[Not really OT] Crowdstrike Analysis: It was a NULL pointer from the memory unsafe C++ language.

Thu Jul 25 01:11:32 UTC 2024

On Wed, Jul 24, 2024 at 05:12:28PM -0700, Walter Bright via Digitalmars-d wrote:
> I talked with a person who has more in depth knowledge about it.
> 
> The null pointer came from reading a file and treating it as a data
> structure. The file was unexpectedly full of zeros.

Reading a file and treating it as a data structure without verification
or at the very least sanity checking is a rather unwise thing to do.
Unfortunately this is a rather common practice in enterprise code.  Sad
to say, I've been guilty of this myself. :-P

Not catching this during testing, though, is rather disappointing.
Though also unsurprising... having worked for a few decades in the
industry dealing with very large codebases, I've seen firsthand how
testing is often skimped on, especially when there's a looming deadline
or some similar pressure to get it done quickly and move on to the next
item in a large pile of things that need to get down by last week.

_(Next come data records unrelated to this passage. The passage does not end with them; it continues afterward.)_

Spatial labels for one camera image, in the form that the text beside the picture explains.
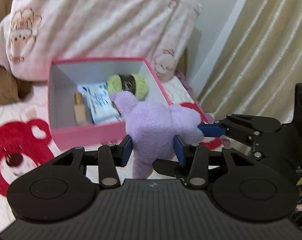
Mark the pink cardboard box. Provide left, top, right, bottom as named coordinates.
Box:
left=48, top=57, right=208, bottom=151

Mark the red bear printed blanket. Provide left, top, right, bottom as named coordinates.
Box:
left=0, top=71, right=231, bottom=207

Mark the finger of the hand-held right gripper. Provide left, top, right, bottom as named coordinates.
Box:
left=198, top=114, right=282, bottom=159
left=152, top=159, right=191, bottom=178

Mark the brown pillow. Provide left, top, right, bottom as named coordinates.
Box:
left=0, top=62, right=33, bottom=107

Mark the green yarn ball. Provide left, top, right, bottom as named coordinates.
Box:
left=106, top=74, right=150, bottom=98

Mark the pink printed pillow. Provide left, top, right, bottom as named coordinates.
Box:
left=0, top=0, right=201, bottom=83

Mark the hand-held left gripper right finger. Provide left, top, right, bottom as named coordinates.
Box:
left=173, top=135, right=260, bottom=188

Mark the purple plush toy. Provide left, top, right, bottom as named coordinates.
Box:
left=110, top=91, right=205, bottom=179

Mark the beige curtain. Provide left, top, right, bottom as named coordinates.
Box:
left=196, top=0, right=302, bottom=125

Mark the gold capped foundation bottle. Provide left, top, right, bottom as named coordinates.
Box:
left=74, top=92, right=87, bottom=125

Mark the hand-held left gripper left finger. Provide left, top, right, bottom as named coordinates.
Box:
left=51, top=135, right=134, bottom=187

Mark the blue white tissue pack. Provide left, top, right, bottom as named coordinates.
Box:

And sometimes the tester also has no idea what he's testing and what
corner cases to watch out for; he also has a large pile of other work to
get to and so often just randomly does a couple of ordinary runs,
observes nothing unusual, and calls it done.  This is especially bad
with software that requires lots of repetitive testing of features
previously verified. The temptation to skimp out a few cases to speed
things up is very strong.  All sorts of things may slip through
unnoticed.

This is why D's built-in unittests, in spite of their warts, is a major
tool for improving software quality. You *want* tests to be as automated
as possible, because the rate of human error is especially high when it
comes to repetitive (but very necessary) testing of previously working
features.  Having the machine automatically verify previous working
features is a big step in eliminating human error (aka laziness) in this
area.

> Any language that allows casting a buffer read from the disk to a
> pointer would fail. This includes any language with unsafe blocks, or
> uses a FFI to get around the language protections.

Casting a buffer read from disk to a pointer is, in general, a risky and
unwise thing to do.  But the temptation to do it anyway is very strong,
especially in low level code or where performance is a concern.

At least, one should be thankful the file was filled with zeroes and not
something else, like malicious code or code that coincidentally did
something destructive like format the disk or overwriting the boot
sector.

T

-- 
The past, present, and future walk into a bar.  It was tense.
Then the physicist walks in, and it was tensor.
Finally, the mathematician walks in, and it was ten sets.